Seems like a good idea, but the wrong way to achieve it. The right way, as I understand it, would be to write it up as an RFC and submit it to the IETF; and to contribute code for it to some of the popular web servers (apache, nginx, etc). The site doesn't make any mention of either of those things.
Disclaimer: I work for an ISP and every ISP in Russia is legally required to do the censorship (and mirror all traffic to FSB black boxes, but that's another story). I'm not partucilarly happy with the situation, but can't do anything about that.
Nginx is totally relevant as many ISPs including our use GNU/Linux boxes running Nginx as a highly performant transparent proxy (there are TPROXY patches for Nginx) to dive into HTTP traffic and do URL filtering (obviously, after initial crude IP-based filtering). Costs less than those fancy Cisco solutions, and it's not like we're willing to spend additional money on something that downgrades the service.
Also, there are cases where actual sites are legally forced to remove resources. Well, not really forced, but it's just a sort request too many sites can't really decline. You either comply and remove a single page (blocking for Russian visitors only seems sufficient), or get blocked on ISP level and since many ISPs (including several giant ones) just blacklist a whole IP address, that means your site becomes completely unavailable.
> I work for an ISP and every ISP in Russia is legally required to do the censorship (and mirror all traffic to FSB black boxes, but that's another story).
I hate the censorship but I like the fact you're not gagged and can talk about the fact traffic is being mirrored.
Nope, it's codified in the law, in a legalese, but right in the open.
The sad thing is, practically nobody cared about that, for years. The dissatisfaction became visible only when government granted themselves an ability not only sniff on others communications (which is obviously invisible to end user) but also actively censor them.
Given that Russia appears to be engaged in even broader surveillance and monitoring than the U.S., I find it odd that Snowden would be granted temporary asylum there for speaking out about a similar program in the U.S. It makes the whole situation look more like a political game.
He shouldn't be required to fight that battle as well; he's done more than we could possibly ask of somebody already. Russia is providing him with a certain degree of safety, he shouldn't be obligated to reject that.
Authorative: http://minsvyaz.ru/common/upload/prikaz_16-01-2008_N6.pdf (sorry, the document's in Russian and I can't find any translation, nor skilled enough to do that myself) - I'm not a lawyer, but in my understanding (as I was explained) this decree contains requirements to networks that ISPs must conform to (otherwise they can't get the license and provide services), and it states (in thick legalese) that all subscriber-generated traffic must be mirrored to operational search activities control ("пункт управления ОРМ"), which is usually (but maybe not universally) a black box sitting in a rack.

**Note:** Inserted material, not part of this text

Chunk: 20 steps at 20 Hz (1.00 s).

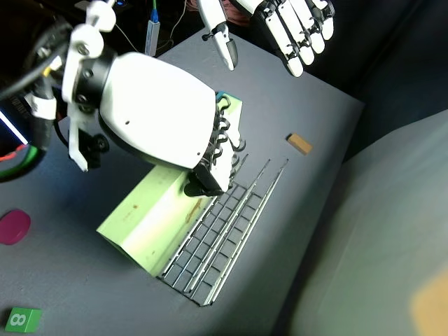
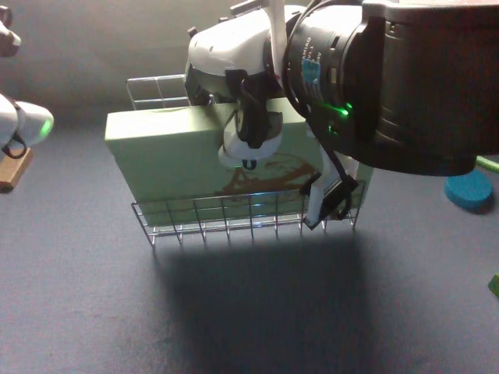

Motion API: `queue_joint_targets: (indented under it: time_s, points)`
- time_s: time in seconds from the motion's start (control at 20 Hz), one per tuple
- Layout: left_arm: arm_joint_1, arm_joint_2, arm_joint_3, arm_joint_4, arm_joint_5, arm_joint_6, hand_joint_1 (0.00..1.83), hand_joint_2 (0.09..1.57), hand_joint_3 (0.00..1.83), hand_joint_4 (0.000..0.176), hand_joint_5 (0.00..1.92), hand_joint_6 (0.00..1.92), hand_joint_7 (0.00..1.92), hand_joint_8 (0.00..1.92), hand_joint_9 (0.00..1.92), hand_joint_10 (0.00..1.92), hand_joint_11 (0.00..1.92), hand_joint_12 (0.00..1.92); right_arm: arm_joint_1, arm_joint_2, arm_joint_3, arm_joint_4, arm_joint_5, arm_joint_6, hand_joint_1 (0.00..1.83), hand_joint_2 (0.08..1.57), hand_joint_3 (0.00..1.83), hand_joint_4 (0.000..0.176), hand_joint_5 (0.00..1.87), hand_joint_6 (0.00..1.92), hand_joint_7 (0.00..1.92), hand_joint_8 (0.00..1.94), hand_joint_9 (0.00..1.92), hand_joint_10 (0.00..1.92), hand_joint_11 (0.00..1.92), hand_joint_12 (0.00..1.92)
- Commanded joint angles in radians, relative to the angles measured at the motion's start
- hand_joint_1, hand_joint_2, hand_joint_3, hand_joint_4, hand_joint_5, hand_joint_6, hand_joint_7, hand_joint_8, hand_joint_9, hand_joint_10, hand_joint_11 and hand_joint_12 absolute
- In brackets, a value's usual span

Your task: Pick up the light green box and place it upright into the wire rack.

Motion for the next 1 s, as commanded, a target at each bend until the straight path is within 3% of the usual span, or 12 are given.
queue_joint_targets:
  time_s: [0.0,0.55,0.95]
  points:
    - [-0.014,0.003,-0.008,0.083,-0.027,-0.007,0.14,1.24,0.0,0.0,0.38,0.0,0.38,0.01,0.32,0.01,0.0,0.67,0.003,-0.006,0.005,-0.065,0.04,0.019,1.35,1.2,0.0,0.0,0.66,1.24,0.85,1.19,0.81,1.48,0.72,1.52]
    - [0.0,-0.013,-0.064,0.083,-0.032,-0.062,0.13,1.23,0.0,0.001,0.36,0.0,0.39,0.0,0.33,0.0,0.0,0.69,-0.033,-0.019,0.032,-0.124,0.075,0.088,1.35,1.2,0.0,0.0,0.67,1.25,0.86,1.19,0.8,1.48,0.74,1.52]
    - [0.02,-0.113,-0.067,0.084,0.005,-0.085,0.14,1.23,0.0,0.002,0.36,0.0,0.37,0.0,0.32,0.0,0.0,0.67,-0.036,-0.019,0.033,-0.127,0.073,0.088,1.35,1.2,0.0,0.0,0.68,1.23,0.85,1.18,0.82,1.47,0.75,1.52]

From what I've heard, SORM-2 hardware is a secured 1U *nix-based server (peer was not sure whenever it was BSD or GNU/Linux variant), running some kind of sniffer (probably pcap-based) software with some FSB's in-house tools. They are supposed to be dormant for the most of time, but nobody except FSB knows what they're actually doing (and they don't have to report when they're doing a lawful intercetion).
I once worked somewhere where some resources could not be displayed to all clients. We chose to (ab)use HTTP 409 Conflict.
> 10.4.10 409 Conflict
> The request could not be completed due to a conflict with the current state of the resource. This code is only allowed in situations where it is expected that the user might be able to resolve the conflict and resubmit the request. The response body SHOULD include enough
> information for the user to recognize the source of the conflict. Ideally, the response entity would include enough information for the user or user agent to fix the problem; however, that might not be possible and is not required.

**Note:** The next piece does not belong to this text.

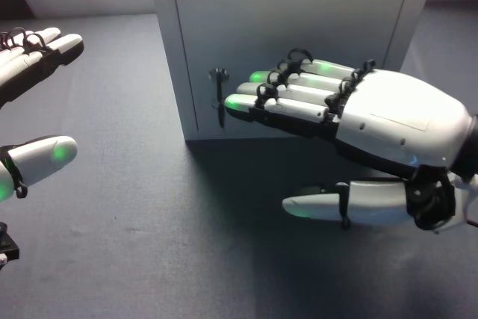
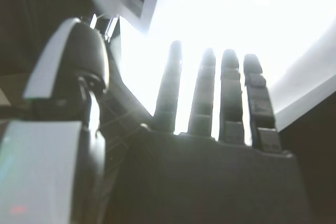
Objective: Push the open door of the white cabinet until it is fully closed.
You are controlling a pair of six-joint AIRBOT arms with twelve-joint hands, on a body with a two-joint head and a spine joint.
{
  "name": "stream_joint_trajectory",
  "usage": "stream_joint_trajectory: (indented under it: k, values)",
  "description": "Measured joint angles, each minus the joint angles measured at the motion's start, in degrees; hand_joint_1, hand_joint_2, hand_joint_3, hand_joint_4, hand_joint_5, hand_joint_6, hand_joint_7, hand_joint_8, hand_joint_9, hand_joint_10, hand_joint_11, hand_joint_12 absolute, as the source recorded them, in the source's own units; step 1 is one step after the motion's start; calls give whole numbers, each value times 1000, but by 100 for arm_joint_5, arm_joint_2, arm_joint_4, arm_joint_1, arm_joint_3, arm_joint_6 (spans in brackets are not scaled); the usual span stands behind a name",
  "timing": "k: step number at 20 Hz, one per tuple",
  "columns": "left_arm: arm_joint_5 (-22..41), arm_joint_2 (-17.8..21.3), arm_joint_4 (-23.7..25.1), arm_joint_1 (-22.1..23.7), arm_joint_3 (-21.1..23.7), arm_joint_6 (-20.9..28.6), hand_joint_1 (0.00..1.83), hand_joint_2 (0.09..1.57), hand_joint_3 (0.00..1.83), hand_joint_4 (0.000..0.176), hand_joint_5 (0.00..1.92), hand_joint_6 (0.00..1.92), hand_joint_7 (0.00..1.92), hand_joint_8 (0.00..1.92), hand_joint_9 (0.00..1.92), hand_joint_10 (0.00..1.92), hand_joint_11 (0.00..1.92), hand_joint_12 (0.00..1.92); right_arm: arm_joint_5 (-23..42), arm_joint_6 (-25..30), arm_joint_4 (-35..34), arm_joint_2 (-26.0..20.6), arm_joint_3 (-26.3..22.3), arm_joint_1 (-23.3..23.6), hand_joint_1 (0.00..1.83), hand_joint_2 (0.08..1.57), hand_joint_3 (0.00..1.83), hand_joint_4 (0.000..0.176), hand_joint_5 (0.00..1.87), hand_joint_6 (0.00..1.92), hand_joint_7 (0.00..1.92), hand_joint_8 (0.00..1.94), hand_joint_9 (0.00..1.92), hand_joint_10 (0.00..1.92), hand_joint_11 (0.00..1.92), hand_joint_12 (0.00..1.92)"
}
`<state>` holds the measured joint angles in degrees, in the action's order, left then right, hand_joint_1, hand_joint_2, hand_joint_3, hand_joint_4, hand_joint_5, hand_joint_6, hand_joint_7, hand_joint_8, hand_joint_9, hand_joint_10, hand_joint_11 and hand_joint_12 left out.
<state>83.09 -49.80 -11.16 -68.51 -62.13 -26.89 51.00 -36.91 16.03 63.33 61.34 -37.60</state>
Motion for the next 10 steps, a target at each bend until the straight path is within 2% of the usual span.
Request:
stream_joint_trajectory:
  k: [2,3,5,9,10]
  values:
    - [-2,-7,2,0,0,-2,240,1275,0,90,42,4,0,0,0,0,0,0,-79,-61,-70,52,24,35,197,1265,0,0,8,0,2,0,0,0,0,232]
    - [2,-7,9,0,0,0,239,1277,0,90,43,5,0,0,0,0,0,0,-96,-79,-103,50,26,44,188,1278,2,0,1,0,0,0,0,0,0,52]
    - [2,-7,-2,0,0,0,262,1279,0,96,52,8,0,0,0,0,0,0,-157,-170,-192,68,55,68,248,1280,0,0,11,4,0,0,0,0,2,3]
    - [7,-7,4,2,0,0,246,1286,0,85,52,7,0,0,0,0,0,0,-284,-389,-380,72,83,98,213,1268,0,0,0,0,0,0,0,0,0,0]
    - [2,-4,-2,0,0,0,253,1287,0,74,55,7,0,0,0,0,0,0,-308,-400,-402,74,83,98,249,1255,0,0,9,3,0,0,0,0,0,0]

> Conflicts are most likely to occur in response to a PUT request. For example, if versioning were being used and the entity being PUT included changes to a resource which conflict with those made by an earlier (third-party) request, the server might use the 409 response to indicate that it can't complete the request. In this case, the response entity would likely contain a list of the differences between the two versions in a format defined by the response Content-Type.
"As a web user I want our ISPs/governments to give us a nice error page so we understand what is going on when they DNS block or seize websites"
Or is it saying:
"As a web-master, when have to take down content due to legal proceedings I want a nice HTTP code to return"
They give example of the first (Virgin Media), but that takes down an entire domain, so it's kind of irrelevant if the correct HTTP code is returned, it's not like that is going to be resolved quickly. 503 would be the correct code here.
The second might be useful to spiders (who might want to back-off spidering so often for a while), but then wouldn't you just want to show your users a 404 with a nice reason why the content has gone.
I'm also surprised (this Error Code was first mentioned, as far as I know, when Ray Bradbury died)… but I like the subtle Element of not Mentioning it.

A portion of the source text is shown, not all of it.